Here is my second edition of “This Month in Classrooms.” I hope this can provide some insight into the great teaching I see and also give anyone ideas they could implement in their own classroom.
I started this month with an opportunity of walking classes with an education consultant, Kelly Harmon. She focuses her work around learning targets and success criteria and so it was really interesting to understand more of how I can help teachers write these to achieve higher levels of cognitive learning. In math, it was cool to see that a lot of teachers already have success criteria on their notes by providing students with steps for accuracy and understanding. This will help teachers understand that learning targets and success criteria are not new, but rather we can be amping up our “we will” statements to synthesize and process learning. Furthermore, walking with her really helped me differentiate classrooms that had high levels of engagement and debrief how and why they were like that. She told me a huge nugget of information that to reach knowledge utilization (the highest level of rigor on Marzano’s taxonomy) and produce this engagement we must be asking our students to first hypothesize and then prove their learning. Math lends to this well, but we have to be willing to let go and ask our students, “what do you think and why” before simply telling them what to do. Our learning targets and success criteria should reflect the thought process we want our students to do to achieve high levels of thinking with cognitive complexity and student autonomy.

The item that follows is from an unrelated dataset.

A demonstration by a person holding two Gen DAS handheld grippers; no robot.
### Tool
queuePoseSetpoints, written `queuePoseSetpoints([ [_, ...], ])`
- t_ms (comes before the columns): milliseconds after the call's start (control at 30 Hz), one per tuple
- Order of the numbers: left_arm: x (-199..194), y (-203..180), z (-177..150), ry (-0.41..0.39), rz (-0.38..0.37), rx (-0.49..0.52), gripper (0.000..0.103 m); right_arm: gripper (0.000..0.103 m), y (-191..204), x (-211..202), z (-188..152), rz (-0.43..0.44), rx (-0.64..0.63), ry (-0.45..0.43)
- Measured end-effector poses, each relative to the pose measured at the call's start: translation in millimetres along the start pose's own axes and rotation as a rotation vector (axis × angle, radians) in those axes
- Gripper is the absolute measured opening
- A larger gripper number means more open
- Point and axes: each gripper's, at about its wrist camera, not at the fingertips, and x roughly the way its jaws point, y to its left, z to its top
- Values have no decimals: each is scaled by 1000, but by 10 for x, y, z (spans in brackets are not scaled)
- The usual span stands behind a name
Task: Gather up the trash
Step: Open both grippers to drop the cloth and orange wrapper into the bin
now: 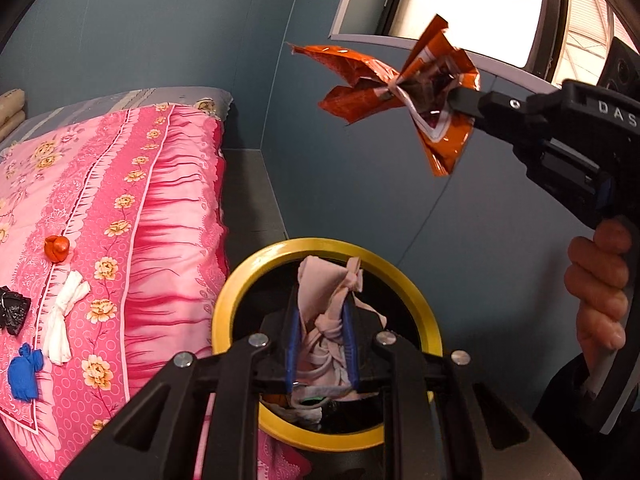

At another campus in Algebra I, I loved this strategy of allowing students to present their work and their thinking by passing the microphone to students and projecting their calculator to the Smart Board projector. It was so cool hearing students explain their thinking and walk through their process in their own words. The teacher later told me how happy she was to hear that students were working the problems in ways that she hadn’t even explicitly taught them.
I really liked this simple, low prep review game I saw in another class this month. Students completed a traditional review in pairs, but were asked to stop and check every 2 problems. If they got both correct, they got to fill in their initials in one spot of 1-100. At the end, the teacher would randomly draw a couple numbers and that pair would win a prize. I liked that there was immediate feedback of accuracy rather than having students check their answers at the very end. Also, students were motivated to do as many problems as they could to have a better chance of winning.
In a calculus classroom, I saw some amazing projects about volume cross sections. The attention to detail and creativity on these were impressive!
Lastly, I was super excited to see an idea I had shared with a campus last year being implemented this year: entry cards. I love this because every student is asked a question before entering the room. It can serve as a refresher or a preview, and it is something different and more engaging than a traditional warm up. Furthermore, it gives the teacher an idea of where their students are as they are coming into class and providing an opportunity to address misconceptions in an authentic, immediate way.
Thanks to all the teachers who let me visit their classes and see the great things ya’ll are doing!